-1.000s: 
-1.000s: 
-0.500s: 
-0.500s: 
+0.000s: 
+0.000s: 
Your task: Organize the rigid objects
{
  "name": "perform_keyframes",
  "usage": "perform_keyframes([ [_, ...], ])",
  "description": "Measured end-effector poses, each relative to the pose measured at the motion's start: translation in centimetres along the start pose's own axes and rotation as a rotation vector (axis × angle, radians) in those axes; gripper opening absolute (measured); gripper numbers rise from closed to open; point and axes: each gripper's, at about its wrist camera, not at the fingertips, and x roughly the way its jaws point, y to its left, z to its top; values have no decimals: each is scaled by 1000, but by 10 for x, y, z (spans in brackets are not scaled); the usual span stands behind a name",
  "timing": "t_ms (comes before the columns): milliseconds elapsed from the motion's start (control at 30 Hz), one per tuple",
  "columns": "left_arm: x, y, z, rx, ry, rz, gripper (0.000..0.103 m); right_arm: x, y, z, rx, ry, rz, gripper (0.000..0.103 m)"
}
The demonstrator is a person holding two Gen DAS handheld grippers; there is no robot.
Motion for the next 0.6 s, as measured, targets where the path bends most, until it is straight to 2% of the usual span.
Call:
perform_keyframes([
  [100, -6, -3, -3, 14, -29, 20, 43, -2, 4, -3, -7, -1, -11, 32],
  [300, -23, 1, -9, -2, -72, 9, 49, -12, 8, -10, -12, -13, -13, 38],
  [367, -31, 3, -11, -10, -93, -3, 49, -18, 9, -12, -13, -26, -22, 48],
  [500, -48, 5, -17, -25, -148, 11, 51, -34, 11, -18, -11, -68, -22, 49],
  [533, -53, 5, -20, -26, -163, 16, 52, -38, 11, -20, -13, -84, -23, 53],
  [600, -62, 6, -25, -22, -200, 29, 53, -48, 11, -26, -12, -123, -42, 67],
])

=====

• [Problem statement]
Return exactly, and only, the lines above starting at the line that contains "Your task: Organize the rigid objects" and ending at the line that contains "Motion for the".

• [Expected answer]
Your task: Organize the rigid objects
{
  "name": "perform_keyframes",
  "usage": "perform_keyframes([ [_, ...], ])",
  "description": "Measured end-effector poses, each relative to the pose measured at the motion's start: translation in centimetres along the start pose's own axes and rotation as a rotation vector (axis × angle, radians) in those axes; gripper opening absolute (measured); gripper numbers rise from closed to open; point and axes: each gripper's, at about its wrist camera, not at the fingertips, and x roughly the way its jaws point, y to its left, z to its top; values have no decimals: each is scaled by 1000, but by 10 for x, y, z (spans in brackets are not scaled); the usual span stands behind a name",
  "timing": "t_ms (comes before the columns): milliseconds elapsed from the motion's start (control at 30 Hz), one per tuple",
  "columns": "left_arm: x, y, z, rx, ry, rz, gripper (0.000..0.103 m); right_arm: x, y, z, rx, ry, rz, gripper (0.000..0.103 m)"
}
The demonstrator is a person holding two Gen DAS handheld grippers; there is no robot.
Motion for the next 0.6 s, as measured, targets where the path bends most, until it is straight to 2% of the usual span.

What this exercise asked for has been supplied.